» WORK ITEM
Find and return every line of the data that contains the word "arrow".

[Records from a data collection]
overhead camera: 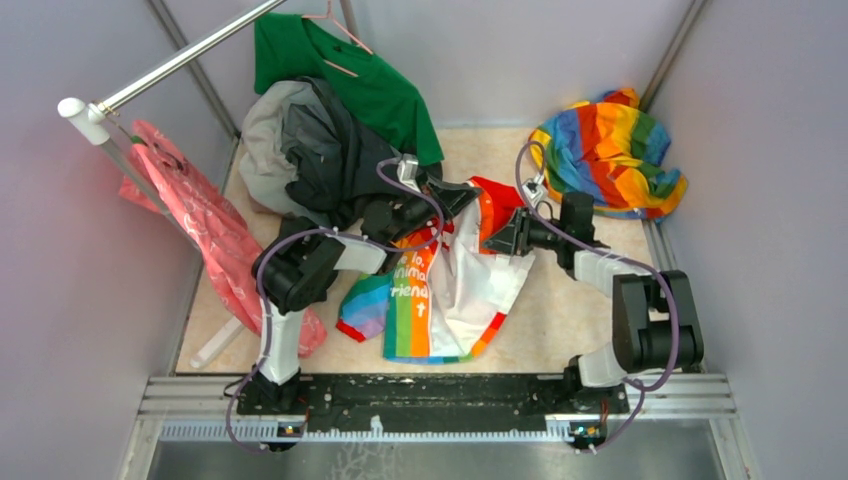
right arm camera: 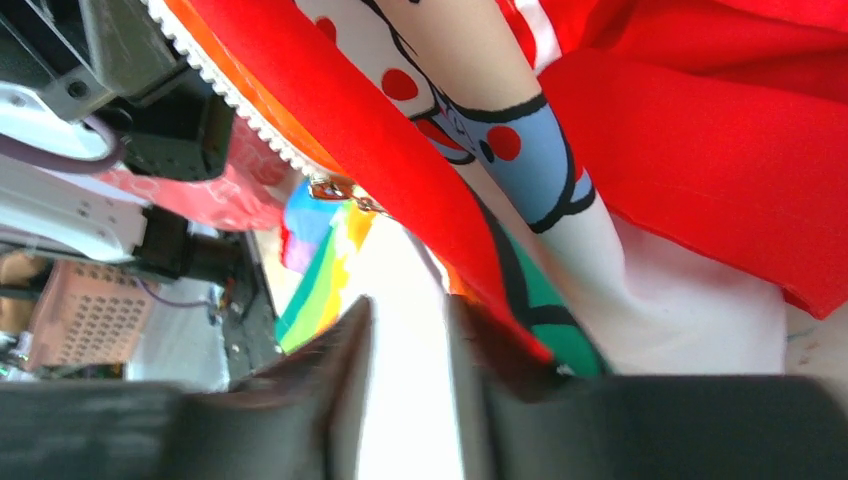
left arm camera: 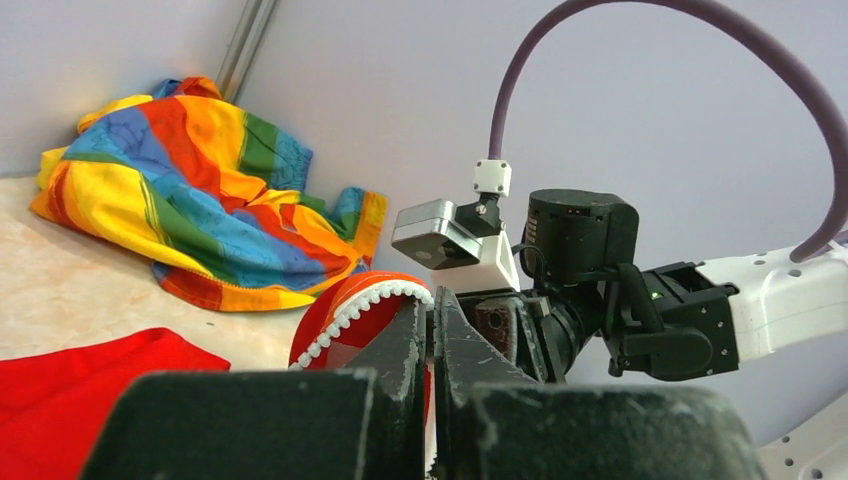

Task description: Zip up the jacket

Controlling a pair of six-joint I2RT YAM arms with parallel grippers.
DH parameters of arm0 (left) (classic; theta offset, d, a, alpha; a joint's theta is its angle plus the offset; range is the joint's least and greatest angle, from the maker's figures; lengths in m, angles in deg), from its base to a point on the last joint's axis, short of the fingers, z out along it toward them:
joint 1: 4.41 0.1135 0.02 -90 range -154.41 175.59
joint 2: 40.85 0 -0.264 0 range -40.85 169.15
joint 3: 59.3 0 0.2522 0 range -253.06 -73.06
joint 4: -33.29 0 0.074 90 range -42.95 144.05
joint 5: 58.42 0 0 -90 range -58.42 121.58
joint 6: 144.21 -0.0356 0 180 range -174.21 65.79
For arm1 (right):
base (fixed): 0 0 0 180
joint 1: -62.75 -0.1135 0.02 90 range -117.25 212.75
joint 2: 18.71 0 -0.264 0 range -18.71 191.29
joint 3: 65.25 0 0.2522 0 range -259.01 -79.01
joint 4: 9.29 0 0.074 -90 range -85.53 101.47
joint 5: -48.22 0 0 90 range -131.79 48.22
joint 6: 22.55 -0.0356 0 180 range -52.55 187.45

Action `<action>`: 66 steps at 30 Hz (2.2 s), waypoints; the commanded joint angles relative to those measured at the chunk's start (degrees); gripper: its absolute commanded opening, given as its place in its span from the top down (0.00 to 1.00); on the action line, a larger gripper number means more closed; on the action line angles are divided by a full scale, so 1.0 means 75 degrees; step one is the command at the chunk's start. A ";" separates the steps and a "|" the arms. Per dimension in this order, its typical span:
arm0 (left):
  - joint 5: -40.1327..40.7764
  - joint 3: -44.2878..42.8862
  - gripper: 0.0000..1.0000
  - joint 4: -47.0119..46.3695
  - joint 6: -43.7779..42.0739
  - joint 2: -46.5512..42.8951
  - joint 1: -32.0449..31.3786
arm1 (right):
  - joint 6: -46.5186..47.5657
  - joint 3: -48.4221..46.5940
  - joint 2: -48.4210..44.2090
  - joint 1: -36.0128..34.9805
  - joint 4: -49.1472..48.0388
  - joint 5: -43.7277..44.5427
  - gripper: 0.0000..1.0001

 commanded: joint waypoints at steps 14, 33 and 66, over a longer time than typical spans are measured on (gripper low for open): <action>-0.0126 -0.0380 1.00 -0.2086 0.0548 -0.0626 -0.0472 | -0.1078 0.1457 -0.0672 -0.0052 -0.5119 -0.0432 0.31; 0.0140 -0.0430 1.00 -0.2085 0.0527 -0.0861 -0.0746 | -0.2120 0.1549 -0.1006 -0.0052 -0.6415 -0.0829 0.77; 0.0055 -0.0327 1.00 -0.2087 -0.0219 -0.0728 -0.0146 | -0.1348 0.0632 -0.1546 -0.0109 -0.2999 -0.1590 1.00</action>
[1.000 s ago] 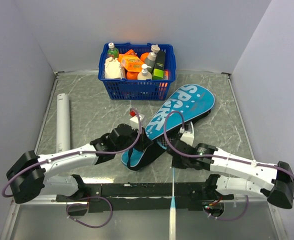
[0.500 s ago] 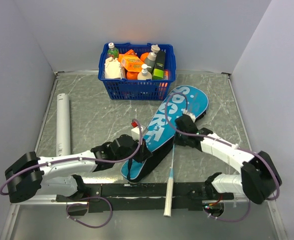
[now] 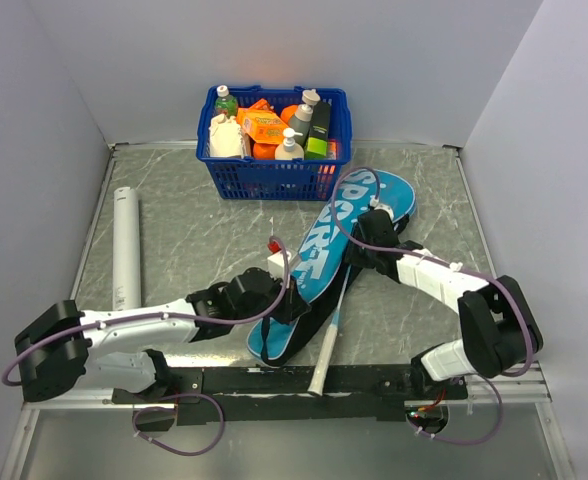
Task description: Pack up the badminton gear
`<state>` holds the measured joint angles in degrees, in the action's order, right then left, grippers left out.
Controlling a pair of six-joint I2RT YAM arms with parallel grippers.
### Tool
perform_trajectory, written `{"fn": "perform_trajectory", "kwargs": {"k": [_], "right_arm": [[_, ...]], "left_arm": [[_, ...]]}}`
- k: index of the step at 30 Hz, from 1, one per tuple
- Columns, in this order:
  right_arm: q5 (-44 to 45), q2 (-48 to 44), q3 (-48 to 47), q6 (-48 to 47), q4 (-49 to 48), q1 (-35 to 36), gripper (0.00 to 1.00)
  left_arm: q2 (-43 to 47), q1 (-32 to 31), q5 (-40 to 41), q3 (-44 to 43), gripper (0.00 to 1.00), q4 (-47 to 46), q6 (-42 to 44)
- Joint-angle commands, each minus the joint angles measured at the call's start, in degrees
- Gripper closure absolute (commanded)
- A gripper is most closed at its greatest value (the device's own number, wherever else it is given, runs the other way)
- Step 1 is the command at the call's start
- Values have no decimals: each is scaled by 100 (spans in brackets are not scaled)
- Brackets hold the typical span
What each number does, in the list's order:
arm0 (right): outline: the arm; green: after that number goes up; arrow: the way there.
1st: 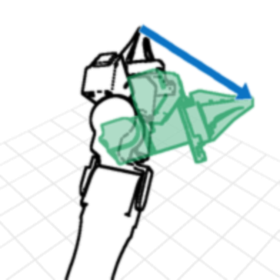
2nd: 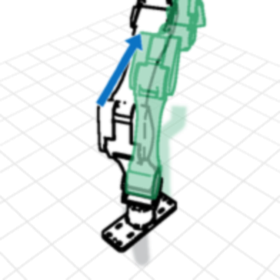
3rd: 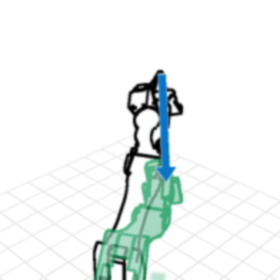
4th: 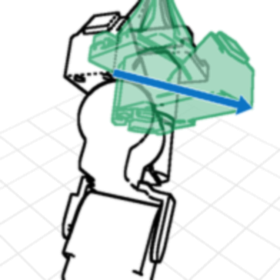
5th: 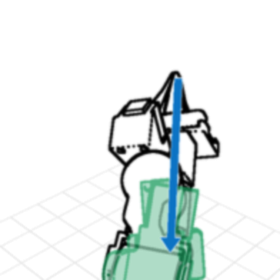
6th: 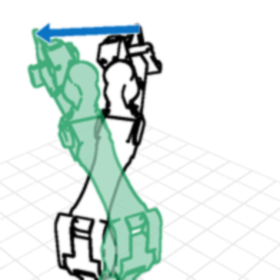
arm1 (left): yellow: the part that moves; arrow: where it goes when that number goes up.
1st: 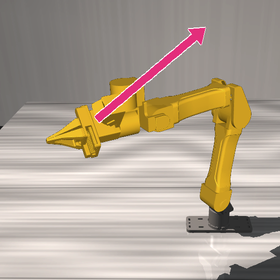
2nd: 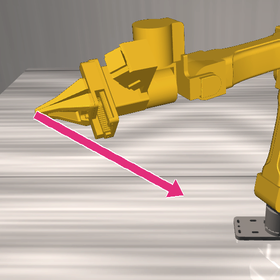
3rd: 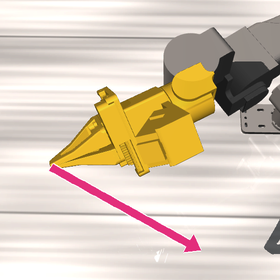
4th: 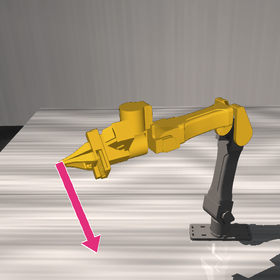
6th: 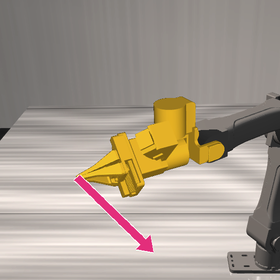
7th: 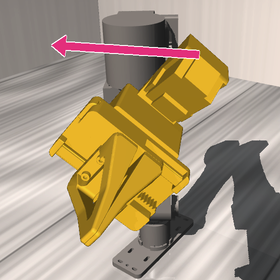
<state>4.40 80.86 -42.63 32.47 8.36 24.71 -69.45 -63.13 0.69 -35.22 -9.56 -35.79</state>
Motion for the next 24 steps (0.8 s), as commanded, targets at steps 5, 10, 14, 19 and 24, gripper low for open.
{"fn": "perform_trajectory", "kwargs": {"k": [5, 10, 14, 19, 24], "right_arm": [[-203, -1387, 219, -100, 244, 34, 49], [-413, -2791, 790, 93, 1393, 200, 47], [-922, -3558, 1169, 434, 2151, 464, 46], [-1556, -4235, 1766, 945, 2372, 894, 45], [-1697, -4263, 2127, 1735, 1960, 1789, 43]], "left_arm": [[-384, -111, -236, -556, 99, -397, 46], [-569, -111, -359, -626, 99, -564, 46], [-701, -111, -368, -705, 99, -608, 63], [-754, -111, -394, -723, 99, -696, 55], [-781, -111, -412, -670, 99, -766, 2]]}}
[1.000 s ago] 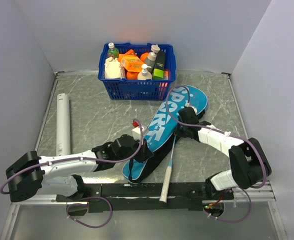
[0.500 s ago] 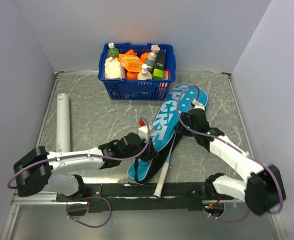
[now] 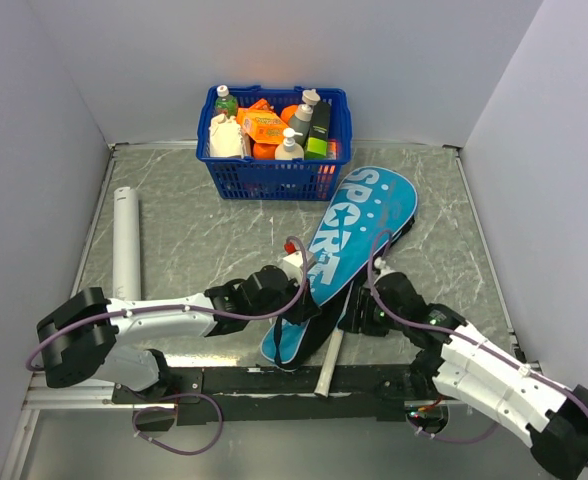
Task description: Pack up the badminton gear
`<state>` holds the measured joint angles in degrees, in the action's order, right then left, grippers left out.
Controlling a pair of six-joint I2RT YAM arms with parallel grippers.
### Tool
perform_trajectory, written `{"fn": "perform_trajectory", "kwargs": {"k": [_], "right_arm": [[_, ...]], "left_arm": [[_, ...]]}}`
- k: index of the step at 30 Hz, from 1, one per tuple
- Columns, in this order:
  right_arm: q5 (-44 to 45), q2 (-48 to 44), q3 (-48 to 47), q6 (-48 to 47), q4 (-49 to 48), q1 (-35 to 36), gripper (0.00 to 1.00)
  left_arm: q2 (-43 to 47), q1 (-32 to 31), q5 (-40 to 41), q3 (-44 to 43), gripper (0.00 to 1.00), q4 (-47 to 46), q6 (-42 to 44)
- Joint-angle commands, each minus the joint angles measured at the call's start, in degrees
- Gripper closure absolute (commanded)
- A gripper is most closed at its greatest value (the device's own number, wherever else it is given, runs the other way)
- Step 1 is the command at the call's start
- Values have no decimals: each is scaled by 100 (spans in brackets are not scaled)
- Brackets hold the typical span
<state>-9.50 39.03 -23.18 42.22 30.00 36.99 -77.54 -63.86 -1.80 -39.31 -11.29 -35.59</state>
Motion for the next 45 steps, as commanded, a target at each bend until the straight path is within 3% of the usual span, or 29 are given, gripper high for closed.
{"fn": "perform_trajectory", "kwargs": {"k": [1, 7, 11, 13, 14, 17, 19, 29, 34, 45], "right_arm": [[-290, -45, 304, 857, -318, 650, 43], [-105, 192, 700, 1482, -1048, 1169, 42], [0, 465, 762, 1702, -1329, 1345, 47], [105, 571, 762, 1746, -1452, 1363, 55], [158, 606, 745, 1781, -1462, 1363, 68], [369, 738, 578, 1799, -1453, 1355, 93], [483, 878, 385, 1747, -1444, 1346, 100], [361, 1537, -169, 1509, -2041, 722, 100], [211, 1898, -99, 1657, -2786, 458, 100], [615, 2426, 77, 2001, -4230, 423, 100]], "left_arm": [[28, -39, -154, -244, 99, -620, -35], [107, -39, -180, -138, 99, -655, -105], [186, -48, -171, -77, 99, -629, -106], [221, -48, -189, -68, 99, -629, -114], [222, -48, -180, -51, 99, -620, -123], [248, -66, -224, 2, 99, -681, -167], [222, -109, -242, 20, 99, -717, -211], [160, -312, -180, 186, 99, -796, -325], [134, -364, -206, 266, 99, -901, -448], [2, -408, -400, 213, 99, -1059, -597]]}}
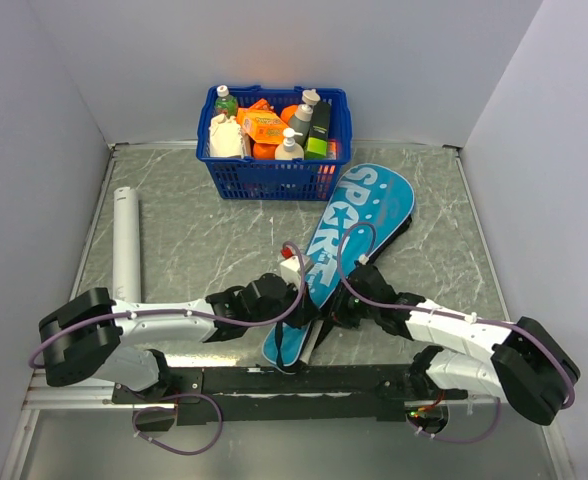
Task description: Pack up the badminton gear
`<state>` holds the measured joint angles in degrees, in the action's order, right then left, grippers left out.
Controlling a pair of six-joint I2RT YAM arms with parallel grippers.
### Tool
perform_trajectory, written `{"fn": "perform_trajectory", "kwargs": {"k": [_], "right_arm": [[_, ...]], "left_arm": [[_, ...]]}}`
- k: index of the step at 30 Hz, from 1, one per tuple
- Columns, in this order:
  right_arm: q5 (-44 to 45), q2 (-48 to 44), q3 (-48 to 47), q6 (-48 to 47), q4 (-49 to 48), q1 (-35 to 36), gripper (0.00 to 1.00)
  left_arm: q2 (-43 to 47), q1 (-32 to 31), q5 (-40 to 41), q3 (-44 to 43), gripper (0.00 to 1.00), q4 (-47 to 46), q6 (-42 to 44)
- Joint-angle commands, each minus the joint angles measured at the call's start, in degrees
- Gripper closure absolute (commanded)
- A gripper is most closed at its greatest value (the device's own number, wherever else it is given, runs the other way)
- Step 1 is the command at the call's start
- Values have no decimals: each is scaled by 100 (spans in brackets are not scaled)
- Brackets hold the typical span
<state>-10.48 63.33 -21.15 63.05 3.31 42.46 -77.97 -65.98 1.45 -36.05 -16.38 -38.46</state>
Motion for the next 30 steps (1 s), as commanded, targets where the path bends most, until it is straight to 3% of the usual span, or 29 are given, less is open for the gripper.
{"fn": "perform_trajectory", "kwargs": {"k": [1, 4, 12, 15, 18, 21, 30], "right_arm": [[758, -14, -153, -108, -1553, -115, 100], [986, -14, -30, -39, -1798, -106, 100], [1241, 689, 699, -37, -3870, -45, 100], [1162, 795, 779, -134, -4145, -18, 100], [1066, 725, 612, -310, -3795, 43, 65], [1066, 392, 542, -468, -3137, 105, 52], [1328, -1524, 603, -776, -685, 105, 42]], "left_arm": [[54, -205, -725, -104, 99, -576, -329], [89, -231, -734, 1, 99, -734, -443], [-60, -293, -813, 90, 99, -1077, -619], [-147, -311, -875, 90, 99, -1218, -689], [-218, -319, -858, 63, 99, -1219, -698], [-227, -319, -770, 63, 99, -1157, -637], [-244, -319, -269, 20, 99, -770, -391]]}}
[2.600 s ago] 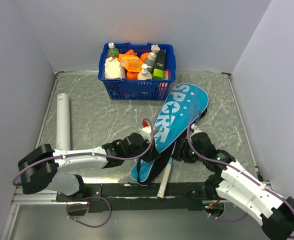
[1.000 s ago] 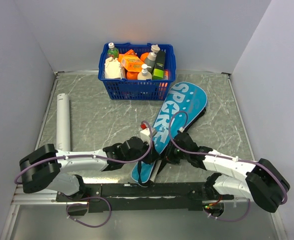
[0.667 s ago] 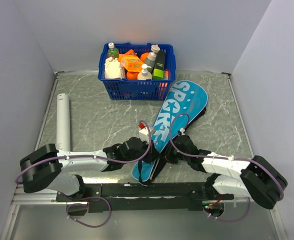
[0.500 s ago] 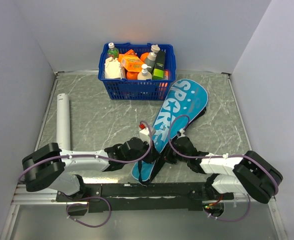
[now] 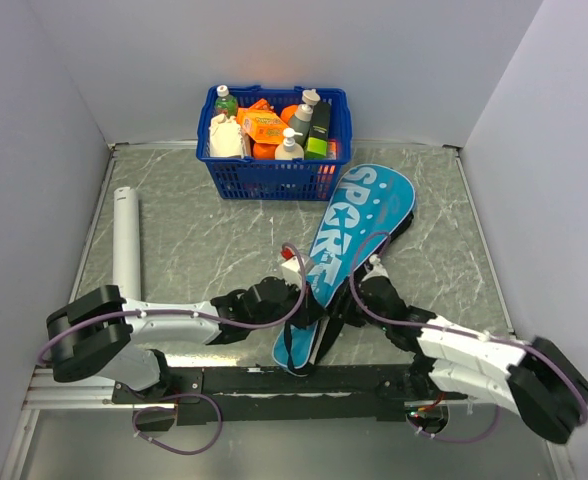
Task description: Pack up the badminton gear
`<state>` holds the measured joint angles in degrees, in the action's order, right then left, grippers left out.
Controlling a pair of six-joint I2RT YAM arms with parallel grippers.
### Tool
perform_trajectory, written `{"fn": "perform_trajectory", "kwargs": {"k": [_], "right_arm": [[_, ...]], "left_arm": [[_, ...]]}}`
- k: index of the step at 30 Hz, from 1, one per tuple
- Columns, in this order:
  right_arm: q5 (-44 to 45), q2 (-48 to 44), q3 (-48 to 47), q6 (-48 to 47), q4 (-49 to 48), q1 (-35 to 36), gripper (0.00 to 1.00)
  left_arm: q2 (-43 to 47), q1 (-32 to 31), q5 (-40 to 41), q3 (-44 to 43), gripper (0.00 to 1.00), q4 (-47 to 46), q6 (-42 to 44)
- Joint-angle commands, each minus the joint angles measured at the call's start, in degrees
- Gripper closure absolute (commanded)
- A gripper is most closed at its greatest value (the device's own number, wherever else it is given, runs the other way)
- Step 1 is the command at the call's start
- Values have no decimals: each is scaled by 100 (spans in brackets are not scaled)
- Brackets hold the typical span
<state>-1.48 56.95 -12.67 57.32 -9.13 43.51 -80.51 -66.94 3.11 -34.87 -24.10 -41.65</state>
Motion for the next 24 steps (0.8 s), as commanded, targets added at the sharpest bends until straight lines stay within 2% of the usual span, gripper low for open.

» EXERCISE RESULT
arm0 (right): outline: the arm; green: after that number goes up; arrow: the way there.
arm1 (left): yellow: the part that moves; arrow: where it goes when that number goes up.

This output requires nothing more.